What is required :: An exact restatement of all the data is required, with the pictures left out.
· · · · ·
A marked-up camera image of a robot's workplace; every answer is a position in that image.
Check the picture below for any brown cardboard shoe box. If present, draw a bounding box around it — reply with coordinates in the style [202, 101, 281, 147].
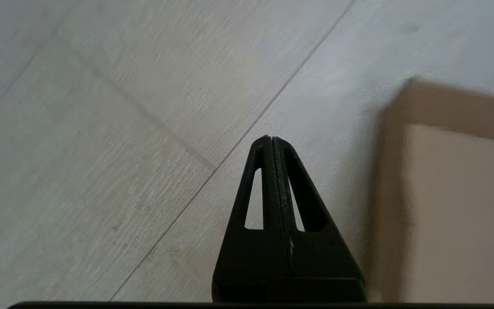
[366, 77, 494, 303]

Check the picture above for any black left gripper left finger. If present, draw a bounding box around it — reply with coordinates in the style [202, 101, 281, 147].
[212, 135, 294, 303]

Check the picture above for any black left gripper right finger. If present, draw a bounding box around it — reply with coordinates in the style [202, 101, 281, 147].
· · · · ·
Output of the task ::
A marked-up camera image of a robot's workplace; every answer is a position in that image.
Check the picture below for any brown cardboard shoe box. If present, draw a bounding box around it — reply with coordinates in the style [202, 101, 281, 147].
[366, 77, 494, 303]

Check the picture above for any black left gripper left finger. If present, draw a bounding box around it — reply with coordinates in the style [202, 101, 281, 147].
[212, 135, 294, 303]

Check the picture above for any black left gripper right finger. If present, draw a bounding box around it — reply with coordinates in the style [202, 101, 281, 147].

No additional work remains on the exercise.